WHAT IS BEING ASKED — From the first line to the last, reproduce the material exactly.

INPUT MATERIAL —

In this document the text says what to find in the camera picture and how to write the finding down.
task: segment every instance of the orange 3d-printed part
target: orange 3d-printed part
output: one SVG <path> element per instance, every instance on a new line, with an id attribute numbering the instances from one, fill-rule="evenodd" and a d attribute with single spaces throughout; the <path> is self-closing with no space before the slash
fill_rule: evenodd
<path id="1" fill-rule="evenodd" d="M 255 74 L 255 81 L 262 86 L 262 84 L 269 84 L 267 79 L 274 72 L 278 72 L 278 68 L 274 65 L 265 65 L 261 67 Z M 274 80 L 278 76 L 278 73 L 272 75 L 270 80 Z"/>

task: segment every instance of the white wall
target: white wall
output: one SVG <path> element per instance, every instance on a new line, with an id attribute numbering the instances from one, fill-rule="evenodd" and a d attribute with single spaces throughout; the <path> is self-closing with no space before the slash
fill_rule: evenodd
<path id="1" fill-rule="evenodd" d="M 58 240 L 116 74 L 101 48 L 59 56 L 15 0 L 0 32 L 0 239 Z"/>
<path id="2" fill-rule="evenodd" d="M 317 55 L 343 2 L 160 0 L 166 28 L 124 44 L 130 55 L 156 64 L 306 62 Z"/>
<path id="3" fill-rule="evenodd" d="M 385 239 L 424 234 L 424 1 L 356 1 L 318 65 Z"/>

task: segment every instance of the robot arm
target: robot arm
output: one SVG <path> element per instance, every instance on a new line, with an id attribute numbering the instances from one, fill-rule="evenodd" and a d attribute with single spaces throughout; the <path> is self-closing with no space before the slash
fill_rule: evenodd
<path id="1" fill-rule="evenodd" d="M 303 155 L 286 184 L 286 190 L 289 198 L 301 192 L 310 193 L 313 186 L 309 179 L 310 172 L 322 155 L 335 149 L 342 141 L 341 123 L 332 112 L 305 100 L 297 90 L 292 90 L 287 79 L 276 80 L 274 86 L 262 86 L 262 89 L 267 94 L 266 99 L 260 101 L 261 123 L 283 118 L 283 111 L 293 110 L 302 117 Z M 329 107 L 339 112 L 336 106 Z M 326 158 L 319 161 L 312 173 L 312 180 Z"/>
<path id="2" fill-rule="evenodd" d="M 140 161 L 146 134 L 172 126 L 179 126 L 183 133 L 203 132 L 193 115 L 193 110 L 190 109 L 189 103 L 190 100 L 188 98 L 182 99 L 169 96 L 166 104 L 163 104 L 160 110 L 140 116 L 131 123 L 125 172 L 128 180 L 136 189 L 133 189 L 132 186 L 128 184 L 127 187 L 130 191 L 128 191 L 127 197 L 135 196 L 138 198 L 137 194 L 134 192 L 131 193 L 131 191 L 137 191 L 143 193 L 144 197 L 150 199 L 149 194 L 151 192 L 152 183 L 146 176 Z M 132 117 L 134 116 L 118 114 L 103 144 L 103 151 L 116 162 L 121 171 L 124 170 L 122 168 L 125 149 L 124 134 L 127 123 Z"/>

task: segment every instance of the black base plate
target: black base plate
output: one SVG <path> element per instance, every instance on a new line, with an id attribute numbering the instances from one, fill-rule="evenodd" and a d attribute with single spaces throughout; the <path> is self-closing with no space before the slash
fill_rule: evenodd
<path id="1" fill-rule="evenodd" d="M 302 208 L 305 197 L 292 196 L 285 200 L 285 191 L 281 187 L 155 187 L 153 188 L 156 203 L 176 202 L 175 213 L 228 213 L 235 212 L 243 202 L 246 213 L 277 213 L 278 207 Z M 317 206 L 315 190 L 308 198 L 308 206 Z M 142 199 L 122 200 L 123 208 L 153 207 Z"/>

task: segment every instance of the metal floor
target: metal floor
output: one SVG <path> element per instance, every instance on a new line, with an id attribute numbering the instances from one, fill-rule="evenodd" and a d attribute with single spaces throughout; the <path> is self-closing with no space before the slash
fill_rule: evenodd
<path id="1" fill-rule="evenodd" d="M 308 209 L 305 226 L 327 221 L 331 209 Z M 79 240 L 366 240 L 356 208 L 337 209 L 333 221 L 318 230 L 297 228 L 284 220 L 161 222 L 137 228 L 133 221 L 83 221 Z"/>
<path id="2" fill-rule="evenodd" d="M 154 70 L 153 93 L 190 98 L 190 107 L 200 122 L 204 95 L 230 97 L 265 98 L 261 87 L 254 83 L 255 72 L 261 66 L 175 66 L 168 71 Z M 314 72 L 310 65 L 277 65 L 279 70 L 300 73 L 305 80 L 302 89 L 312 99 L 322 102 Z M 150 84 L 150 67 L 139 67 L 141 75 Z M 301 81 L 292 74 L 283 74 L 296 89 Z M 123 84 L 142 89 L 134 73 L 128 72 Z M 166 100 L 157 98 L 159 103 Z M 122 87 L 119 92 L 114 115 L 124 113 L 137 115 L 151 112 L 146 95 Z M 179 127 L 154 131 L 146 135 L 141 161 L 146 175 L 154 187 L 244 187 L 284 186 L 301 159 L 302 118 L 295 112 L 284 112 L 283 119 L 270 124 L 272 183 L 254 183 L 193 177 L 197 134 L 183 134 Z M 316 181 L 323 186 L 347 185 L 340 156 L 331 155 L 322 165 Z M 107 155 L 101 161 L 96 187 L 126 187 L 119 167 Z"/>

SOLUTION —
In this document the text says what to find in the camera picture and how to write the finding down.
task: segment every instance of the orange 3d-printed part
target: orange 3d-printed part
output: one SVG <path> element per instance, every instance on a new line, with an id attribute numbering the instances from one, fill-rule="evenodd" and a d attribute with single spaces throughout; the <path> is self-closing with no space before the slash
fill_rule: evenodd
<path id="1" fill-rule="evenodd" d="M 255 74 L 255 81 L 262 86 L 262 84 L 269 84 L 267 79 L 274 72 L 278 72 L 278 68 L 274 65 L 265 65 L 261 67 Z M 274 80 L 278 76 L 278 73 L 272 75 L 270 80 Z"/>

task: segment every instance of the white wall
target: white wall
output: one SVG <path> element per instance, every instance on a new line, with an id attribute numbering the instances from one, fill-rule="evenodd" and a d attribute with single spaces throughout; the <path> is self-closing with no space before the slash
fill_rule: evenodd
<path id="1" fill-rule="evenodd" d="M 58 240 L 116 74 L 101 48 L 59 56 L 15 0 L 0 32 L 0 239 Z"/>
<path id="2" fill-rule="evenodd" d="M 317 55 L 343 2 L 160 0 L 166 28 L 124 44 L 130 55 L 156 64 L 306 62 Z"/>
<path id="3" fill-rule="evenodd" d="M 385 239 L 424 234 L 424 1 L 356 1 L 318 65 Z"/>

task: segment every instance of the robot arm
target: robot arm
output: one SVG <path> element per instance, every instance on a new line, with an id attribute numbering the instances from one, fill-rule="evenodd" and a d attribute with single spaces throughout; the <path> is self-closing with no space before the slash
fill_rule: evenodd
<path id="1" fill-rule="evenodd" d="M 303 155 L 286 184 L 286 190 L 289 198 L 301 192 L 310 193 L 313 186 L 309 179 L 310 172 L 322 155 L 335 149 L 342 141 L 341 123 L 332 112 L 305 100 L 297 90 L 292 90 L 287 79 L 276 80 L 274 86 L 262 86 L 262 89 L 267 94 L 266 99 L 260 101 L 261 123 L 283 118 L 283 111 L 293 110 L 302 117 Z M 329 107 L 339 112 L 336 106 Z M 326 158 L 319 161 L 312 173 L 312 180 Z"/>
<path id="2" fill-rule="evenodd" d="M 140 161 L 146 134 L 172 126 L 179 126 L 183 133 L 203 132 L 193 115 L 193 110 L 190 109 L 189 103 L 190 100 L 188 98 L 182 99 L 169 96 L 166 104 L 163 104 L 160 110 L 140 116 L 131 123 L 125 172 L 128 180 L 136 189 L 133 189 L 132 186 L 128 184 L 127 187 L 130 191 L 128 191 L 127 197 L 135 196 L 138 198 L 137 194 L 134 192 L 131 193 L 131 191 L 137 191 L 143 193 L 144 197 L 150 199 L 149 194 L 151 192 L 152 183 L 146 176 Z M 132 117 L 134 116 L 118 114 L 103 144 L 103 151 L 116 162 L 121 171 L 124 170 L 122 168 L 125 149 L 124 134 L 127 123 Z"/>

task: segment every instance of the black base plate
target: black base plate
output: one SVG <path> element per instance, every instance on a new line, with an id attribute numbering the instances from one, fill-rule="evenodd" and a d attribute with single spaces throughout; the <path> is self-closing with no space before the slash
fill_rule: evenodd
<path id="1" fill-rule="evenodd" d="M 302 208 L 305 197 L 292 196 L 285 200 L 285 191 L 281 187 L 155 187 L 153 188 L 156 203 L 176 202 L 175 213 L 228 213 L 235 212 L 243 202 L 246 213 L 277 213 L 278 207 Z M 317 206 L 315 190 L 308 198 L 308 206 Z M 142 199 L 122 200 L 123 208 L 153 207 Z"/>

task: segment every instance of the metal floor
target: metal floor
output: one SVG <path> element per instance, every instance on a new line, with an id attribute numbering the instances from one, fill-rule="evenodd" and a d attribute with single spaces throughout; the <path> is self-closing with no space before the slash
fill_rule: evenodd
<path id="1" fill-rule="evenodd" d="M 308 209 L 305 226 L 327 221 L 331 209 Z M 79 240 L 366 240 L 356 208 L 337 209 L 333 221 L 318 230 L 297 228 L 284 220 L 161 222 L 137 228 L 133 221 L 83 221 Z"/>
<path id="2" fill-rule="evenodd" d="M 154 70 L 153 93 L 190 98 L 190 107 L 200 122 L 204 95 L 230 97 L 265 98 L 261 87 L 254 83 L 255 72 L 261 66 L 175 66 L 168 71 Z M 314 72 L 310 65 L 277 65 L 279 70 L 300 73 L 305 80 L 302 89 L 312 99 L 322 102 Z M 150 84 L 150 67 L 139 67 L 141 75 Z M 301 81 L 292 74 L 283 74 L 296 89 Z M 123 84 L 142 89 L 134 73 L 128 72 Z M 166 100 L 157 98 L 159 103 Z M 122 87 L 119 92 L 114 115 L 124 113 L 137 115 L 151 112 L 146 95 Z M 179 127 L 154 131 L 146 135 L 141 161 L 146 175 L 154 187 L 244 187 L 284 186 L 301 159 L 302 118 L 295 112 L 284 112 L 283 119 L 270 124 L 272 183 L 254 183 L 193 177 L 197 134 L 183 134 Z M 316 181 L 323 186 L 347 185 L 340 156 L 331 155 L 322 165 Z M 107 155 L 101 161 L 96 187 L 126 187 L 119 167 Z"/>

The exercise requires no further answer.